Manuel Telles Bastos, lidou em quinto lugar, o toiro mais pesado da corrida, pesava 580 quilos
e ostentava o número 442, mansote, mas colaborador, permitiu a Manuel, cravar os três
compridos da ordem e depois a ferragem curta, já ao som de música, tudo isto sem mudar de
montada. No final deu volta como prémio.

A encerrar a função, coube ao jovem Luis Rouxinol Jr, lidar um Canas manso, brusco e
reservadão, no entanto o jovem não se intimidou e foi para cima dele com toda a sua
juventude e sede de triunfo. Deixou três compridos, mudou de montada e logo após a
cravagem do primeiro curto, rompe a música e a lide sobe de tom, fruto dos quatro curtos
que se seguiram, muda novamente de montada e regressa, para terminar o recital, com um
violino de boa categoria. Como prémio foi-lhe concedida pela direção da corrida, a merecida
volta à arena.

Em competição, na arte de pegar toiros, estavam os Grupos de Forcados Amadores de Lisboa
de Pedro Maria Gomes e os de Coruche de José Macedo Tomás, que de um modo geral, deram
conta do recado, sem que por vezes a emoção transbordasse para as bancadas.
Assim, por Lisboa, abriu praça Cesar Gonçalves, em dia de despedida das arenas, executou,
uma pega de caras tecnicamente perfeita, ele que até se destacou como primeiro ajuda, o
segundo toiro dos Amadores de Lisboa, foi pegado por Pedro Gil, “Tita” para os amigos,
também ao primeiro intento, alapando-se na cara do toiro e aguentado uma viagem cómoda
até tábuas, com o grupo a ajudar com prontidão e eficácia. Para o terceiro, foi designado
Daniel Batalha, que na primeira tentativa não reuniu bem, emendando-se na segunda vez e
suportando uma viagem rápida e por baixo até lá atrás, onde o grupo reagiu bem fechando,
como mandam as regras.
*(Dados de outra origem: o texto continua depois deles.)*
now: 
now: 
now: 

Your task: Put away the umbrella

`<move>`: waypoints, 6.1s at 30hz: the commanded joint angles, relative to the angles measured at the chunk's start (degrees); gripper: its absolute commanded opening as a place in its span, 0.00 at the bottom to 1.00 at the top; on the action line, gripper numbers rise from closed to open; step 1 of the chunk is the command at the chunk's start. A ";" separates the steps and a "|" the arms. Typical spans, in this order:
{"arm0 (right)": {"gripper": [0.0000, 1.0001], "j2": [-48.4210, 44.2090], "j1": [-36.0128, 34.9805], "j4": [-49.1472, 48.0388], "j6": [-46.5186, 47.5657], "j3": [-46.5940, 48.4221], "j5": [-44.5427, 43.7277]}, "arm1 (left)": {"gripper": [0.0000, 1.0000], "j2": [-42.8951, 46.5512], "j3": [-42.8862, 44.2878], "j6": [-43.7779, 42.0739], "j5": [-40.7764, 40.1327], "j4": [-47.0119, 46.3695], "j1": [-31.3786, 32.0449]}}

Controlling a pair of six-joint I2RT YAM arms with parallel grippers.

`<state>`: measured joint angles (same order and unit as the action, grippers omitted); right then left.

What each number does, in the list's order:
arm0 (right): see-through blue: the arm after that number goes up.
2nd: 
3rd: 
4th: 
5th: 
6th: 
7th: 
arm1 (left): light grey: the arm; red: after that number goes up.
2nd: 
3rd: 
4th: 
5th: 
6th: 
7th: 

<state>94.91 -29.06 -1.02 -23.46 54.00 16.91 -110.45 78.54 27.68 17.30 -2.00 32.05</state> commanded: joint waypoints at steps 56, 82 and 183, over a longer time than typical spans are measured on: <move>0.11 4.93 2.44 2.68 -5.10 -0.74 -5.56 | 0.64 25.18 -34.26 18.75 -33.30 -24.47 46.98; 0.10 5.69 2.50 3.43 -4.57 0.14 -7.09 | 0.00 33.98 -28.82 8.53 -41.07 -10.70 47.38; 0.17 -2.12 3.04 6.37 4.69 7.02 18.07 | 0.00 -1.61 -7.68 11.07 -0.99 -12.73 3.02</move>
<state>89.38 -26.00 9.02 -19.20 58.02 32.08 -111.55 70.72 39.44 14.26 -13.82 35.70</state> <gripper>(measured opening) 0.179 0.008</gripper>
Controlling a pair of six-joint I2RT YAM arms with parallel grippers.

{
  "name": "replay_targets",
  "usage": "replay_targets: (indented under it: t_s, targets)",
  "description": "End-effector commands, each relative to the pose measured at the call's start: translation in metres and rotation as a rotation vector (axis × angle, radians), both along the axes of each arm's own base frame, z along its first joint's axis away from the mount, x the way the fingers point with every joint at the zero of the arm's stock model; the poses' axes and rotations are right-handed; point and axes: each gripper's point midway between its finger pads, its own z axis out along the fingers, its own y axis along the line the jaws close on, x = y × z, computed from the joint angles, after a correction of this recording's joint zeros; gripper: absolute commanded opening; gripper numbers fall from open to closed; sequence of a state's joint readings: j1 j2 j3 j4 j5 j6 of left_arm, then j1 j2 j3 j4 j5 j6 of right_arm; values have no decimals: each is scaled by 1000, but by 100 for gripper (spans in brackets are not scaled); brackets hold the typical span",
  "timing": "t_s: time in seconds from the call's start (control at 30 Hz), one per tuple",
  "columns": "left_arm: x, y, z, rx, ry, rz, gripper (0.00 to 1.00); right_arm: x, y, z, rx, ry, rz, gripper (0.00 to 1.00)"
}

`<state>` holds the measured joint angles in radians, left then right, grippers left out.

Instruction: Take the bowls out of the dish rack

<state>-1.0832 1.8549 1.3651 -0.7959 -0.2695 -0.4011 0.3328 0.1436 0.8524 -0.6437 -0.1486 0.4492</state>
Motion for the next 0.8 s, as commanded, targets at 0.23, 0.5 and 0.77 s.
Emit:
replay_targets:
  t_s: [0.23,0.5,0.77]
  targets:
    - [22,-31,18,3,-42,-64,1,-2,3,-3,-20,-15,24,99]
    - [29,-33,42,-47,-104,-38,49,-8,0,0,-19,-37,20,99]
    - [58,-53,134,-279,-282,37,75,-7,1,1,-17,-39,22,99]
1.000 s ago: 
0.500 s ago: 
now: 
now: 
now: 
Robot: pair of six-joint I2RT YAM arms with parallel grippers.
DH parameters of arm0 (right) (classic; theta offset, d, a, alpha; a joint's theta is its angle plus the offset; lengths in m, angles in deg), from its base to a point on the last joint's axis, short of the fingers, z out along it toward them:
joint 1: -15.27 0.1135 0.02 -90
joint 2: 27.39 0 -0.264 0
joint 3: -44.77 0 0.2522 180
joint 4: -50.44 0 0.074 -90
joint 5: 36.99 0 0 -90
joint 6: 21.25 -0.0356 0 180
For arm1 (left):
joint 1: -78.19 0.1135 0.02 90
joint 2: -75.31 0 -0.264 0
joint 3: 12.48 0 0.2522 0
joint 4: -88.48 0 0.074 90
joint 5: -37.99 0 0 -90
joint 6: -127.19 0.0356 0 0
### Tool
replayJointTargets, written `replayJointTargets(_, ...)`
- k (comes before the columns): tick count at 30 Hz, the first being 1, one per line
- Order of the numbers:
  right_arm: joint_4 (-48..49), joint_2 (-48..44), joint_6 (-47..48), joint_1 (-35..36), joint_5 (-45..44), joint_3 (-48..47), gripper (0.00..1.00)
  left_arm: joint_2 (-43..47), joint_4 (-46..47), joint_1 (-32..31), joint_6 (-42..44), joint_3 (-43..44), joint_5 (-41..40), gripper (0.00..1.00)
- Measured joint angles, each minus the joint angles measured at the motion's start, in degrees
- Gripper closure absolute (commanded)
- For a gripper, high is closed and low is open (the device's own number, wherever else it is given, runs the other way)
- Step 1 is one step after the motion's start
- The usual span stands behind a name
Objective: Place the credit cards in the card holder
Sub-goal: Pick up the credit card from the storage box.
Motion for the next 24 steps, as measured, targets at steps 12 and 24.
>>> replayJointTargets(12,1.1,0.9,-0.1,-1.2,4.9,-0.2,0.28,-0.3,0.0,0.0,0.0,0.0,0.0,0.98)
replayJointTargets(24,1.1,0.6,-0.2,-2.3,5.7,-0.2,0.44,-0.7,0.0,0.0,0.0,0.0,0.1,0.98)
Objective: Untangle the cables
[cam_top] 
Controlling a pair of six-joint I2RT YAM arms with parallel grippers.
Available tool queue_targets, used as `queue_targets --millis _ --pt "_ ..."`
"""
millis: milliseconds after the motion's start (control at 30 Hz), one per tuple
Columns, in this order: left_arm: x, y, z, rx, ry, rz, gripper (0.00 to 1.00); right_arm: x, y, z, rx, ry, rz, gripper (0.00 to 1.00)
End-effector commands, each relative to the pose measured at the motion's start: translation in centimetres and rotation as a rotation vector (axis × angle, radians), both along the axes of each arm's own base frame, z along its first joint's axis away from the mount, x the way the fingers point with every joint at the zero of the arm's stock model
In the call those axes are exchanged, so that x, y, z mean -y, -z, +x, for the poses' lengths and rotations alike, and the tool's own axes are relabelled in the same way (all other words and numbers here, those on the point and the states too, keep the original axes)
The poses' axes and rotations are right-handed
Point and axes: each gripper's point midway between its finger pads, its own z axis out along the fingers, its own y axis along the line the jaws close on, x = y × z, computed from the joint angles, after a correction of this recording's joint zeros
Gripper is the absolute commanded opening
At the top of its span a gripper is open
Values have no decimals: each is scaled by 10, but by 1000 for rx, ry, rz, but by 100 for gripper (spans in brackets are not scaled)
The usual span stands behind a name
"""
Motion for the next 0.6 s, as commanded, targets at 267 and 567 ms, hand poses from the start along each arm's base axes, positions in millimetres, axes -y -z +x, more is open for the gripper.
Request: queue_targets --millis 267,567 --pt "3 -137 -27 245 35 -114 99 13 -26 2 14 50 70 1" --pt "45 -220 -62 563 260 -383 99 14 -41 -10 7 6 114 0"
Todos os forcados dos Amadores de Lisboa, foram premiados com
volta à arena.

Pelas jaquetas Sorraianas, iniciou a função Bruno Matias, bem à primeira tentativa, seguiu-se
João Prates, também ao primeiro intento e para encerrar a função foi designado o jovem João
Mesquita e foi na sua primeira e única tentativa que se viveram momentos de pânico na arena,
pois o toiro após a reunião, despachou vários derrotes tirando o forcado da cara, para depois,
na queda e já com João Mesquita inanimado, lhe aplicar vários golpes, temendo-se o pior.
Após a pronta retirada do forcado da arena, Rui Godinho “Peitaça”, efetuou a dobra à
segunda tentativa e já com o toiro a sesgo. Apenas Bruno Matias e João Prates deram volta,
Rui Godinho, embora autorizado, declinou o convite e ficou em tábuas. No momento em que
escrevemos estes apontamentos, já é possível saber que aparentemente, nada de grave
aconteceu ao jovem João Mesquita, no entanto, ainda se aguardam as conclusões de uma
série de exames complementares que estão a ser feitos no Hospital de Santa Maria, para onde
foi transferido.

O espetáculo que decorreu em bom ritmo, foi dirigido pelo senhor João Cantinho, assessorado
pelo médico veterinário Dr José Manuel Lourenço e pelo cornetim de serviço José Henriques,
abrilhantado pela Banda do Centro Cultural Azambujense.